> WHAT THE EXERCISE ASKS:
Restate the whole listing exactly, leaving nothing out.

◇ ◇ ◇ ◇ ◇

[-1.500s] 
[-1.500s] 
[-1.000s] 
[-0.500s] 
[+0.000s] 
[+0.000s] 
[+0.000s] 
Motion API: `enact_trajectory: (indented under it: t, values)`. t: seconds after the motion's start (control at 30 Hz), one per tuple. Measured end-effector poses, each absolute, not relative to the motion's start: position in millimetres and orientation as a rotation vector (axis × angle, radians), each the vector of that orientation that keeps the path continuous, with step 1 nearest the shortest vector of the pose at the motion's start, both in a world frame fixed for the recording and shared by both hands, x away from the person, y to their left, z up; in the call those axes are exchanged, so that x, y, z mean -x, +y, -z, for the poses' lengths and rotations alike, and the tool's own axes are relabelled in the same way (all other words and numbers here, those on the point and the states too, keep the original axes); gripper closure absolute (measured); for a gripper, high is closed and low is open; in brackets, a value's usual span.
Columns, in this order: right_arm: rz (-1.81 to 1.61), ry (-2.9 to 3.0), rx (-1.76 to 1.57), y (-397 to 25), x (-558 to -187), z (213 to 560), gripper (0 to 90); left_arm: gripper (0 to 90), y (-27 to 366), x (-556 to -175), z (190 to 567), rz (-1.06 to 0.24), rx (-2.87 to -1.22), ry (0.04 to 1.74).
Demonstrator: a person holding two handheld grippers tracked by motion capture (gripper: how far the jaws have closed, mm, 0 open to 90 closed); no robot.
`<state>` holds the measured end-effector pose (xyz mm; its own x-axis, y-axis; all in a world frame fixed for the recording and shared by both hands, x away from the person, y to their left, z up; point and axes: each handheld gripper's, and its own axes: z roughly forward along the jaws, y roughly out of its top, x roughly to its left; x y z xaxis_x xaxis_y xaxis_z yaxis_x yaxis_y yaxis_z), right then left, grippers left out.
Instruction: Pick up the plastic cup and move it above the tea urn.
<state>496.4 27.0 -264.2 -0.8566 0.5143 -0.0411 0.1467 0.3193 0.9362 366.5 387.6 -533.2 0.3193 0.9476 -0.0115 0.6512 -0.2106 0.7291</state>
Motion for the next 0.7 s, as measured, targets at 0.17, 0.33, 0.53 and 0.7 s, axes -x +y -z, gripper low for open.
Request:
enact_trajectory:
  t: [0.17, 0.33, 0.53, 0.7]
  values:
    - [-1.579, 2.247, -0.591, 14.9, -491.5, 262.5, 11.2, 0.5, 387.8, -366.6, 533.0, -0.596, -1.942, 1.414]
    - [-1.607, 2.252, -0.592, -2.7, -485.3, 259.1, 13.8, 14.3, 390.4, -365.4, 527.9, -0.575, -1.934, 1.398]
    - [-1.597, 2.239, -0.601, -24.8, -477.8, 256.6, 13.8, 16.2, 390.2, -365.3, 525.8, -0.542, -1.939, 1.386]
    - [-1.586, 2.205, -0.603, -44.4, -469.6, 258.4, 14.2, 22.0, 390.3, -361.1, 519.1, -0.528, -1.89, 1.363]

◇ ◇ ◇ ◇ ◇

> EXERCISE SOLUTION:
[-1.500s] 
[-1.500s] 
[-1.000s] 
[-0.500s] 
[+0.000s] 
[+0.000s] 
[+0.000s] 
Motion API: `enact_trajectory: (indented under it: t, values)`. t: seconds after the motion's start (control at 30 Hz), one per tuple. Measured end-effector poses, each absolute, not relative to the motion's start: position in millimetres and orientation as a rotation vector (axis × angle, radians), each the vector of that orientation that keeps the path continuous, with step 1 nearest the shortest vector of the pose at the motion's start, both in a world frame fixed for the recording and shared by both hands, x away from the person, y to their left, z up; in the call those axes are exchanged, so that x, y, z mean -x, +y, -z, for the poses' lengths and rotations alike, and the tool's own axes are relabelled in the same way (all other words and numbers here, those on the point and the states too, keep the original axes); gripper closure absolute (measured); for a gripper, high is closed and low is open; in brackets, a value's usual span.
Columns, in this order: right_arm: rz (-1.81 to 1.61), ry (-2.9 to 3.0), rx (-1.76 to 1.57), y (-397 to 25), x (-558 to -187), z (213 to 560), gripper (0 to 90); left_arm: gripper (0 to 90), y (-27 to 366), x (-556 to -175), z (190 to 567), rz (-1.06 to 0.24), rx (-2.87 to -1.22), ry (0.04 to 1.74).
Demonstrator: a person holding two handheld grippers tracked by motion capture (gripper: how far the jaws have closed, mm, 0 open to 90 closed); no robot.
`<state>` holds the measured end-effector pose (xyz mm; its own x-axis, y-axis; all in a world frame fixed for the recording and shared by both hands, x away from the person, y to their left, z up; point and axes: each handheld gripper's, and its own axes: z roughly forward along the jaws, y roughly out of its top, x roughly to its left; x y z xaxis_x xaxis_y xaxis_z yaxis_x yaxis_y yaxis_z), right then left, grippers left out.
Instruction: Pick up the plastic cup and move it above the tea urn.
<state>496.4 27.0 -264.2 -0.8566 0.5143 -0.0411 0.1467 0.3193 0.9362 366.5 387.6 -533.2 0.3193 0.9476 -0.0115 0.6512 -0.2106 0.7291</state>
Motion for the next 0.7 s, as measured, targets at 0.17, 0.33, 0.53 and 0.7 s, axes -x +y -z, gripper low for open.
Request:
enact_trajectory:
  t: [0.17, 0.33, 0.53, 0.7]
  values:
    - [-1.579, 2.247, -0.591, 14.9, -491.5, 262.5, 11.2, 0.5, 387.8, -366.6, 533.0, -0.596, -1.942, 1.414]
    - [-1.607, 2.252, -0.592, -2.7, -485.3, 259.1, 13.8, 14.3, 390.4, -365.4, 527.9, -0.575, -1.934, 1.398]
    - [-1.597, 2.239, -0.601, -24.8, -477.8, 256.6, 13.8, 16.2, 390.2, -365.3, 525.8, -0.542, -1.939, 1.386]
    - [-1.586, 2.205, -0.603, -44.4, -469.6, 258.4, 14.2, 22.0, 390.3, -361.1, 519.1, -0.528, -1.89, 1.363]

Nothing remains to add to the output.